Your assignment: For the listing below, show each line that includes the string "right".

*** Begin section ***

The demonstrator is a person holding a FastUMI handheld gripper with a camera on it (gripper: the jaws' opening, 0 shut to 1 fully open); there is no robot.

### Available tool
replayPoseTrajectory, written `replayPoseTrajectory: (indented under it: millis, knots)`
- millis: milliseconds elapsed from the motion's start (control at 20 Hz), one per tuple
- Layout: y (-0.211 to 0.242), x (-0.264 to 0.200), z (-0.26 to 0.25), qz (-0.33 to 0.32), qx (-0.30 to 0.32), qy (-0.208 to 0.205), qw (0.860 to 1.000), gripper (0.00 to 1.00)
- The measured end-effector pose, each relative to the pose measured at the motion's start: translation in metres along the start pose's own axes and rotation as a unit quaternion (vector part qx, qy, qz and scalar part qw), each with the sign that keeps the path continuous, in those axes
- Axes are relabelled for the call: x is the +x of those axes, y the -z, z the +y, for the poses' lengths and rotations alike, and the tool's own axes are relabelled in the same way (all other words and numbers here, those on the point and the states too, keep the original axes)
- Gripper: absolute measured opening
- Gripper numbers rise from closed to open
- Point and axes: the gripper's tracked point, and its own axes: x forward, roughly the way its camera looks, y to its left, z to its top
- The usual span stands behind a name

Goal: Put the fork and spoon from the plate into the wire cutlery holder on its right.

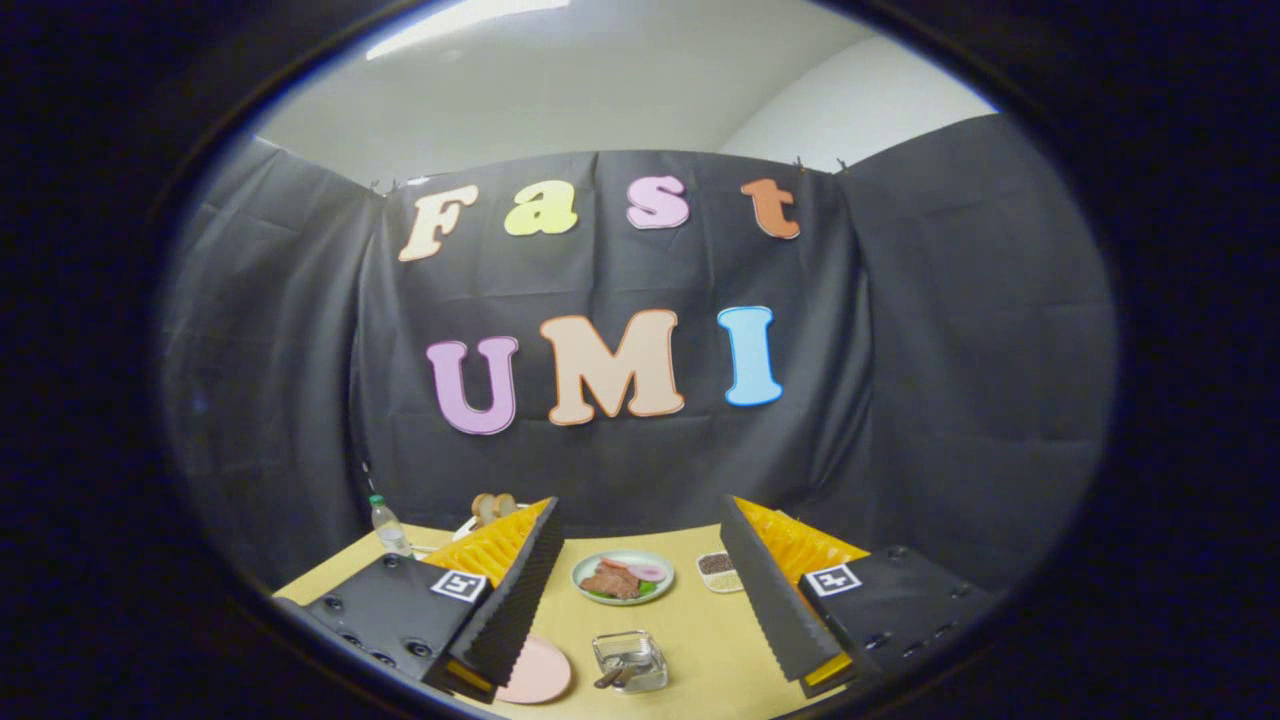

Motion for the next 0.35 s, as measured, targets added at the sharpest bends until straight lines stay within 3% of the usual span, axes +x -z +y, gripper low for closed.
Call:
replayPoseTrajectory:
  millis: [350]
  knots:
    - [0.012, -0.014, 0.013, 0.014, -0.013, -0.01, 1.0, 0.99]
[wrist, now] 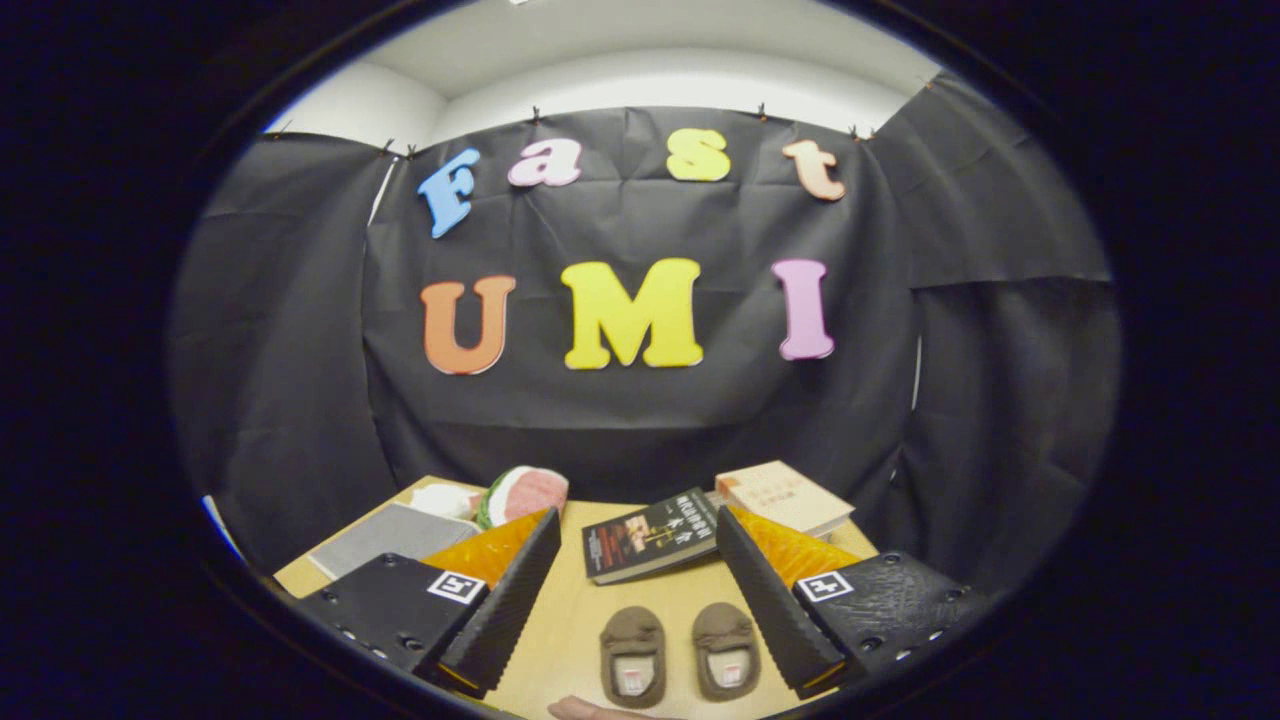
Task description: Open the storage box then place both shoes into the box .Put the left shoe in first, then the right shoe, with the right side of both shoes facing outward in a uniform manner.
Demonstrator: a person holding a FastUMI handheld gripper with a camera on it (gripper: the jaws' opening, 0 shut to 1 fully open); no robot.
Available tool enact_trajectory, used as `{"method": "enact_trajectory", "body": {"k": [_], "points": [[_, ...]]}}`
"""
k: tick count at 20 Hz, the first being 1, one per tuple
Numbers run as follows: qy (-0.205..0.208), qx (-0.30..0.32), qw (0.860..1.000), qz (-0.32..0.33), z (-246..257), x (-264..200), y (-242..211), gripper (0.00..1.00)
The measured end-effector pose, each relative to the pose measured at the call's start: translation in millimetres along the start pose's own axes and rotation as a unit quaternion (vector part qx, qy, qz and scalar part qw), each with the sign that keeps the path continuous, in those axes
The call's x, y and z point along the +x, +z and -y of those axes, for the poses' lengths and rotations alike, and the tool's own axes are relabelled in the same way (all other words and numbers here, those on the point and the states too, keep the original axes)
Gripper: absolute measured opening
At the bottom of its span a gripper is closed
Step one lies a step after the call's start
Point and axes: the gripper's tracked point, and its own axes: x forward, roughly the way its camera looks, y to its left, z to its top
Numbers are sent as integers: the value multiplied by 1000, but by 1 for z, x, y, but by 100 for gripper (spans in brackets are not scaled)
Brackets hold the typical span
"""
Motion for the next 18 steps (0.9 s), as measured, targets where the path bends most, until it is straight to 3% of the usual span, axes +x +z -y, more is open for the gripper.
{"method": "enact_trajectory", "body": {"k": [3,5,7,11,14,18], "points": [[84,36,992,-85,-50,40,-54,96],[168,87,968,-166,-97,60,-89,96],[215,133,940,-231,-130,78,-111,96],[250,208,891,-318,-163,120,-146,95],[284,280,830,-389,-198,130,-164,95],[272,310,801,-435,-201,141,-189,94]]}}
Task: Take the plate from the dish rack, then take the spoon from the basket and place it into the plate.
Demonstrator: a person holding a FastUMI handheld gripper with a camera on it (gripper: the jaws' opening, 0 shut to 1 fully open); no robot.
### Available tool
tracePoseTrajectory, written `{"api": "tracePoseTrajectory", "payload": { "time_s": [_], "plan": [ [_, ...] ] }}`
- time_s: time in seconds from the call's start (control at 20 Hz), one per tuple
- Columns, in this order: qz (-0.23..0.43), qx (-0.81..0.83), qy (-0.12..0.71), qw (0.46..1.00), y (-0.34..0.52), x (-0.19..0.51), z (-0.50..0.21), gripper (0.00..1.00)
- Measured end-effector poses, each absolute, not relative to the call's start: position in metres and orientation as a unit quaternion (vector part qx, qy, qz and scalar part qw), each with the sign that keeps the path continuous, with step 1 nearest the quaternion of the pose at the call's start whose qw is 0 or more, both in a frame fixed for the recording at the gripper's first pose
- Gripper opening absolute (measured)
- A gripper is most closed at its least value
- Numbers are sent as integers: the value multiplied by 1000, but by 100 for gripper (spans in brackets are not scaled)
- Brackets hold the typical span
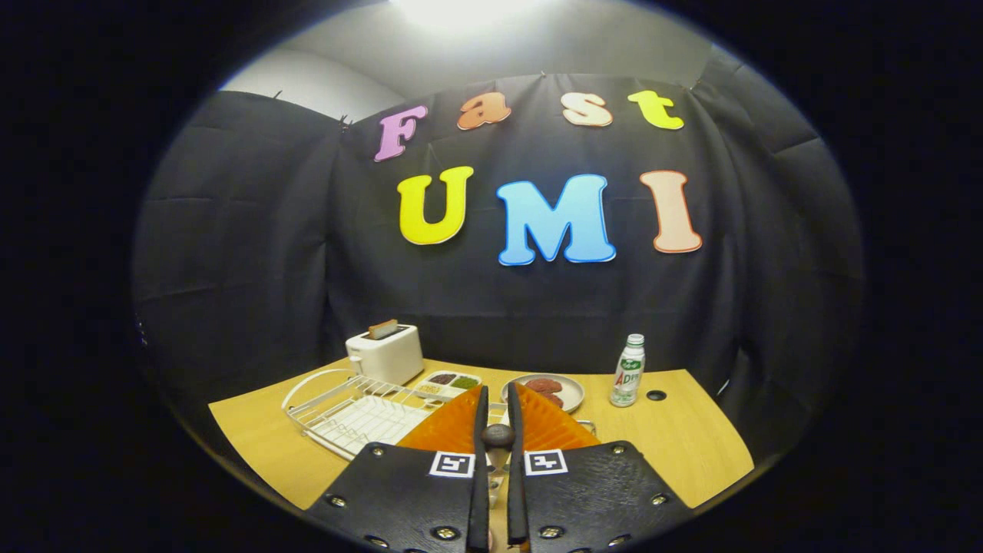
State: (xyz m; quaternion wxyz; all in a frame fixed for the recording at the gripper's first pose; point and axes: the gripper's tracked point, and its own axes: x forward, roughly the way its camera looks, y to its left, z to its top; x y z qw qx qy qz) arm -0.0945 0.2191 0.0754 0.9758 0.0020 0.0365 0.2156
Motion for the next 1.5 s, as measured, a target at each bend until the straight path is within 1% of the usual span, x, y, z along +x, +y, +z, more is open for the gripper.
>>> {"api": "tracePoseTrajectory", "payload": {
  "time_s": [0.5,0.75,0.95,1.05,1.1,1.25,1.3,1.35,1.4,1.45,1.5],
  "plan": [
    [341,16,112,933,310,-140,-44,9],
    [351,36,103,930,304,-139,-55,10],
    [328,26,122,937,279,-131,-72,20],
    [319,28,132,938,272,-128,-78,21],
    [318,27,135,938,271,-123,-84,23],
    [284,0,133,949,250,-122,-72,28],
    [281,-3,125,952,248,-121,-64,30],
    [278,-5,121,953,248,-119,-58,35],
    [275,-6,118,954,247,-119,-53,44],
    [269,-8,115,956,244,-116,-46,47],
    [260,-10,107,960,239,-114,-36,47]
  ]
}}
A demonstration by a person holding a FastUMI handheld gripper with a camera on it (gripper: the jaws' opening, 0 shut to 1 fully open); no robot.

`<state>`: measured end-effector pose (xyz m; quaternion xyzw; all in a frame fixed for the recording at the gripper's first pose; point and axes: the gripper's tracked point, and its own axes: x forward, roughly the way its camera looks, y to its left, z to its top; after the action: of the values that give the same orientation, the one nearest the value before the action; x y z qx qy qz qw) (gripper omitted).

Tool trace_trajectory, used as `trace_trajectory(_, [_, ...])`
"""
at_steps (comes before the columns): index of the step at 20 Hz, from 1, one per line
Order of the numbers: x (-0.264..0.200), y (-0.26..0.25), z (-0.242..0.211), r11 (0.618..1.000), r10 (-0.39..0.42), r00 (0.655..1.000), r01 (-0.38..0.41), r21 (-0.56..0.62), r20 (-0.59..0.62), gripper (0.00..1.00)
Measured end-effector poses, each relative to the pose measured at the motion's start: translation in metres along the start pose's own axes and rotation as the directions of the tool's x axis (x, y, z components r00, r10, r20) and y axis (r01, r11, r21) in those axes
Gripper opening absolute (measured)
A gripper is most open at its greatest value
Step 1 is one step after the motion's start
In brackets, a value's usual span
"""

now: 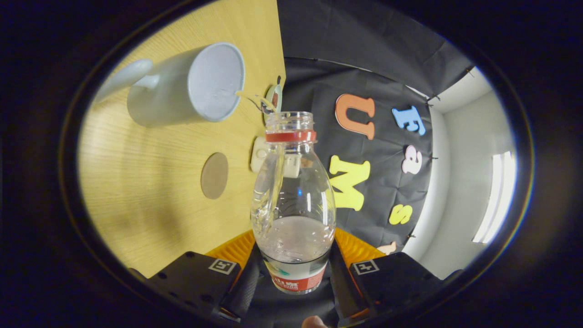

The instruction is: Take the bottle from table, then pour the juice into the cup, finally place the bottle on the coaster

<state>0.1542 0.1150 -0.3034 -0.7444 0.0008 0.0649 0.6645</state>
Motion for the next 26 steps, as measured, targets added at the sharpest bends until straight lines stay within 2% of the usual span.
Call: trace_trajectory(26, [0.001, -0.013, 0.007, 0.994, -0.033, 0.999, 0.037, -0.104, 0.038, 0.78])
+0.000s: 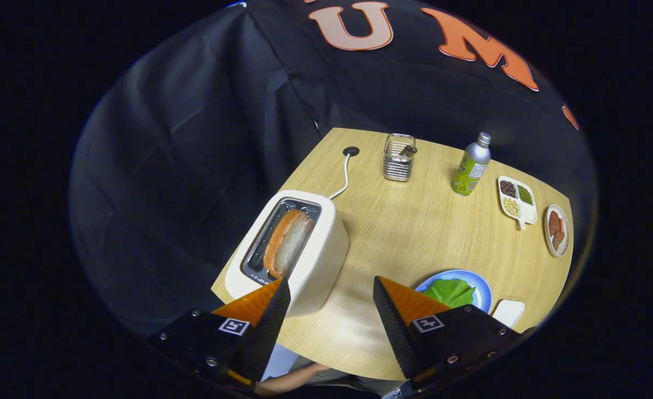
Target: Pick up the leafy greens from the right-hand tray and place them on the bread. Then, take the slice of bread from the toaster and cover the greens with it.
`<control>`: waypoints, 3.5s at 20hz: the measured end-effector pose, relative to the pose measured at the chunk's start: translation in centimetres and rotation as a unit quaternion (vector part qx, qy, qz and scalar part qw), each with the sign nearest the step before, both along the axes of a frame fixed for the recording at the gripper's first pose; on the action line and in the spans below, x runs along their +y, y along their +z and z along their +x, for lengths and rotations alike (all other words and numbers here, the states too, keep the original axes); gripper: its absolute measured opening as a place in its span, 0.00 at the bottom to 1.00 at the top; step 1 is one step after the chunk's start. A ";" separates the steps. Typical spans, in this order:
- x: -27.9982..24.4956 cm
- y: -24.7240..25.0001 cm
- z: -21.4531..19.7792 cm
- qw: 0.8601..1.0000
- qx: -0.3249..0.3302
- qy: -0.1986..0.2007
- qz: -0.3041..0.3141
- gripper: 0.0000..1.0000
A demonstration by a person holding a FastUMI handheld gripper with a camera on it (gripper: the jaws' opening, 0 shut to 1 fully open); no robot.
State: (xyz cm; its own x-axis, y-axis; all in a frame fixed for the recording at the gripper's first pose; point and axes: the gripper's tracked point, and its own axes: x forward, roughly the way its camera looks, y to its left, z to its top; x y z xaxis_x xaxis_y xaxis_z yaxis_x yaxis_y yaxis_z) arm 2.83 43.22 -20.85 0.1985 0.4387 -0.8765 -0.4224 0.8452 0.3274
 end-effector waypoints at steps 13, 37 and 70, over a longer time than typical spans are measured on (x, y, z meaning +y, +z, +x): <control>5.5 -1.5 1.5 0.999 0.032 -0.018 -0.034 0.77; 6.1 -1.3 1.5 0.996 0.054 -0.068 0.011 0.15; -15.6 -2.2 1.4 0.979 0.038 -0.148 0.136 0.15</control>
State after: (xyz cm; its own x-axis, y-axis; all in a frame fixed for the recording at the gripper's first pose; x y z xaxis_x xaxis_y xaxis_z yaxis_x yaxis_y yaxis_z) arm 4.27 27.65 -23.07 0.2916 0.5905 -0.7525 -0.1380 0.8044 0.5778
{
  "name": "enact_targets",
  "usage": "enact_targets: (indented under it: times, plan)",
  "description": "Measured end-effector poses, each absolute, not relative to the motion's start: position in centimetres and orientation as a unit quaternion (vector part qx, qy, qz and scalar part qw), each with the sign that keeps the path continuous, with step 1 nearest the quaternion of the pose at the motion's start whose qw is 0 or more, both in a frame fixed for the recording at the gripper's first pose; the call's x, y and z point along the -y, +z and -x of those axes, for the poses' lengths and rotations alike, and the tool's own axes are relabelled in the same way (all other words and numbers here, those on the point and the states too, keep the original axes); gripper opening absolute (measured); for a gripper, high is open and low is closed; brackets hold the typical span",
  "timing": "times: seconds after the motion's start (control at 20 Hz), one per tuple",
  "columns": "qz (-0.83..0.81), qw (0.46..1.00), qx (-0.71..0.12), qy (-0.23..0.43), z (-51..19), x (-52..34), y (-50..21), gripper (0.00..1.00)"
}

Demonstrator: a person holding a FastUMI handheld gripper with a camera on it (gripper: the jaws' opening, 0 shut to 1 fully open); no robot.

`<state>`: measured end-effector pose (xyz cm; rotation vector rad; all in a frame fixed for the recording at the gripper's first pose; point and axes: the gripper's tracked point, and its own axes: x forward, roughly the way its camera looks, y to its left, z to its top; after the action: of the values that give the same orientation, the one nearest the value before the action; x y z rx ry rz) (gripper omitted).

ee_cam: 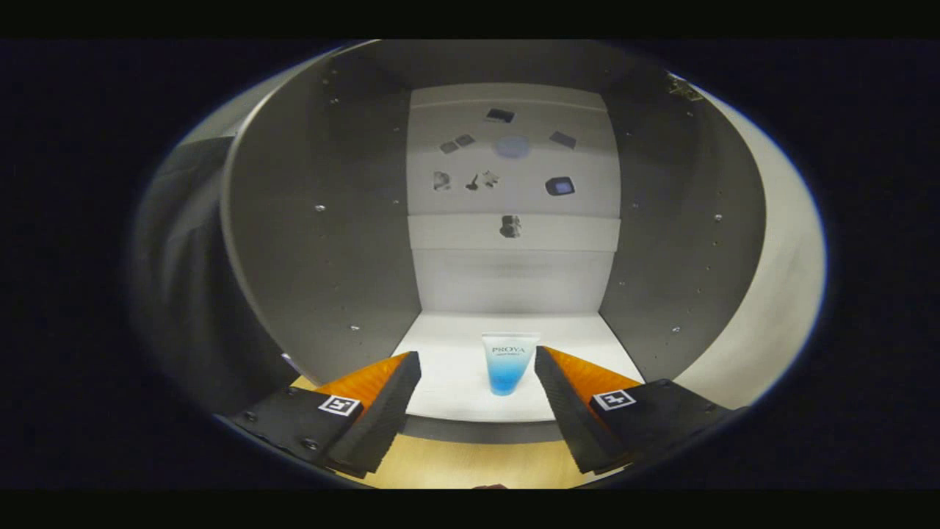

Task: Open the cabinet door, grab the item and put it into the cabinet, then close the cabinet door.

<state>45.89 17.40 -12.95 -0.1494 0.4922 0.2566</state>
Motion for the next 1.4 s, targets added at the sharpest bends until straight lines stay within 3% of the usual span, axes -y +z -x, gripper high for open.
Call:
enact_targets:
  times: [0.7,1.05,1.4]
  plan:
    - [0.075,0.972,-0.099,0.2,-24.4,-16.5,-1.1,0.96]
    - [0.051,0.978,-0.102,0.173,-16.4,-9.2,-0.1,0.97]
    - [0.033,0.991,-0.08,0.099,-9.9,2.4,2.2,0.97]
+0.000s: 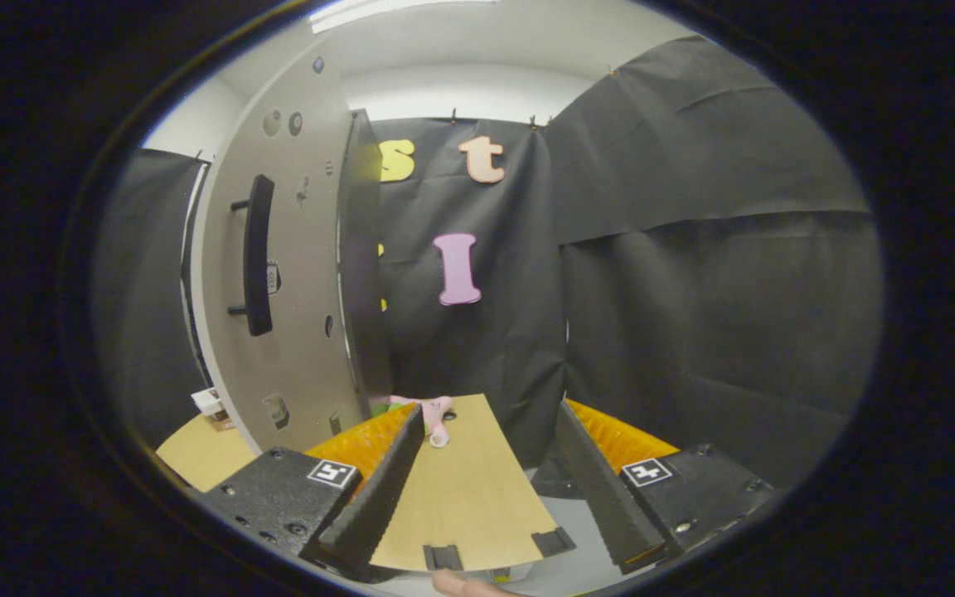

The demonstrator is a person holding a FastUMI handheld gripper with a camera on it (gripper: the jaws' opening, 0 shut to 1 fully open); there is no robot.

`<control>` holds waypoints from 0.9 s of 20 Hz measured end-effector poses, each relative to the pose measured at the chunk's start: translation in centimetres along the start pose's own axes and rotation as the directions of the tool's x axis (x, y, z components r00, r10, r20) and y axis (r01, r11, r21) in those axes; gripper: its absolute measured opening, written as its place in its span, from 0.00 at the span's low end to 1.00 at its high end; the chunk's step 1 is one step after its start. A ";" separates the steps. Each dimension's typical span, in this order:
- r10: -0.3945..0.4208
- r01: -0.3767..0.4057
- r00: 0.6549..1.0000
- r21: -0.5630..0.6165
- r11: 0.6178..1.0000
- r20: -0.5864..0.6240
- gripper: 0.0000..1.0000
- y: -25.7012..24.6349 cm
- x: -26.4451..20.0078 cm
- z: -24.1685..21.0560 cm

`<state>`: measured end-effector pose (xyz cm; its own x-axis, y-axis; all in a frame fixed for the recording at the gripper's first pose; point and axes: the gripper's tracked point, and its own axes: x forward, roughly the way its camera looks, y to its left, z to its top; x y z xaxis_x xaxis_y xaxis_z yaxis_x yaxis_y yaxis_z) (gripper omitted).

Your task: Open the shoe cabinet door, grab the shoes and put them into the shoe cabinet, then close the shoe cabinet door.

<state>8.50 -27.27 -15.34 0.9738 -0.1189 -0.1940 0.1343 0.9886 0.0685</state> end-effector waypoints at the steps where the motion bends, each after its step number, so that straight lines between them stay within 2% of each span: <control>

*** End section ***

Response:
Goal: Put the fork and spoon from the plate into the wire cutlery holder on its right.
Task description: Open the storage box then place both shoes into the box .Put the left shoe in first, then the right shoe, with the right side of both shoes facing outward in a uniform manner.
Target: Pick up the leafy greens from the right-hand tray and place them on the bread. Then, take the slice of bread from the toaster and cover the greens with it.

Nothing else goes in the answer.